───── SOURCE DATA ─────

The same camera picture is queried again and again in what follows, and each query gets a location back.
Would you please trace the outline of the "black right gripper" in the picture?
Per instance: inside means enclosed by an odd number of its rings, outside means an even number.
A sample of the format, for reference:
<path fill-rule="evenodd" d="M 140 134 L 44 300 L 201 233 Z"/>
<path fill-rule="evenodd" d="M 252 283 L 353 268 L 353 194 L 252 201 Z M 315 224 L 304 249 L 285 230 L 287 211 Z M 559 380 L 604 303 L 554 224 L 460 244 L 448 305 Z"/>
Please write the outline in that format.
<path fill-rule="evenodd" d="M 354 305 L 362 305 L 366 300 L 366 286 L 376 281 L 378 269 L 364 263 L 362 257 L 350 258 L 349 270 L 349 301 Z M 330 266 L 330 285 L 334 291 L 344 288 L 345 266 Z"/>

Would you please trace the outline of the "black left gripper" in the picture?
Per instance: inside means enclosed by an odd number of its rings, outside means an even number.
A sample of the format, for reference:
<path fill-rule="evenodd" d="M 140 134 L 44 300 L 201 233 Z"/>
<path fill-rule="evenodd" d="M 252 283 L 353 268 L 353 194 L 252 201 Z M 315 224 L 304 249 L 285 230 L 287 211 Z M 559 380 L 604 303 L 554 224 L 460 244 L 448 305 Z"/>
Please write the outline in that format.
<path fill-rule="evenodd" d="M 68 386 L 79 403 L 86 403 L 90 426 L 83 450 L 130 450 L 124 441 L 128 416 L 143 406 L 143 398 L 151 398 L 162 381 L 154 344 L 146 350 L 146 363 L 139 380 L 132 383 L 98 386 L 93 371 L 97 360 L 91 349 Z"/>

─────

### [PROBLEM TO WORK ON]
This exercise calls for repeating every line of the data exactly.

### [YOUR RESPONSE]
The same camera picture is queried again and again in what follows, and each query gets a location back.
Would you please trace the outline of the "black right gripper" in the picture?
Per instance: inside means enclosed by an odd number of its rings, outside means an even number.
A sample of the format, for reference:
<path fill-rule="evenodd" d="M 140 134 L 44 300 L 201 233 Z"/>
<path fill-rule="evenodd" d="M 252 283 L 353 268 L 353 194 L 252 201 Z M 315 224 L 304 249 L 285 230 L 287 211 Z M 559 380 L 604 303 L 554 224 L 460 244 L 448 305 Z"/>
Please write the outline in that format.
<path fill-rule="evenodd" d="M 354 305 L 362 305 L 366 300 L 366 286 L 376 281 L 378 269 L 364 263 L 362 257 L 350 258 L 349 270 L 349 301 Z M 330 266 L 330 285 L 334 291 L 344 288 L 345 266 Z"/>

Would you please trace the outline of the "black left gripper" in the picture?
Per instance: inside means enclosed by an odd number of its rings, outside means an even number.
A sample of the format, for reference:
<path fill-rule="evenodd" d="M 140 134 L 44 300 L 201 233 Z"/>
<path fill-rule="evenodd" d="M 252 283 L 353 268 L 353 194 L 252 201 Z M 315 224 L 304 249 L 285 230 L 287 211 Z M 559 380 L 604 303 L 554 224 L 460 244 L 448 305 Z"/>
Please write the outline in that format.
<path fill-rule="evenodd" d="M 68 386 L 79 403 L 86 403 L 90 426 L 83 450 L 130 450 L 124 441 L 128 416 L 143 406 L 143 398 L 151 398 L 162 381 L 154 344 L 146 350 L 146 363 L 139 380 L 132 383 L 98 386 L 93 371 L 97 360 L 91 349 Z"/>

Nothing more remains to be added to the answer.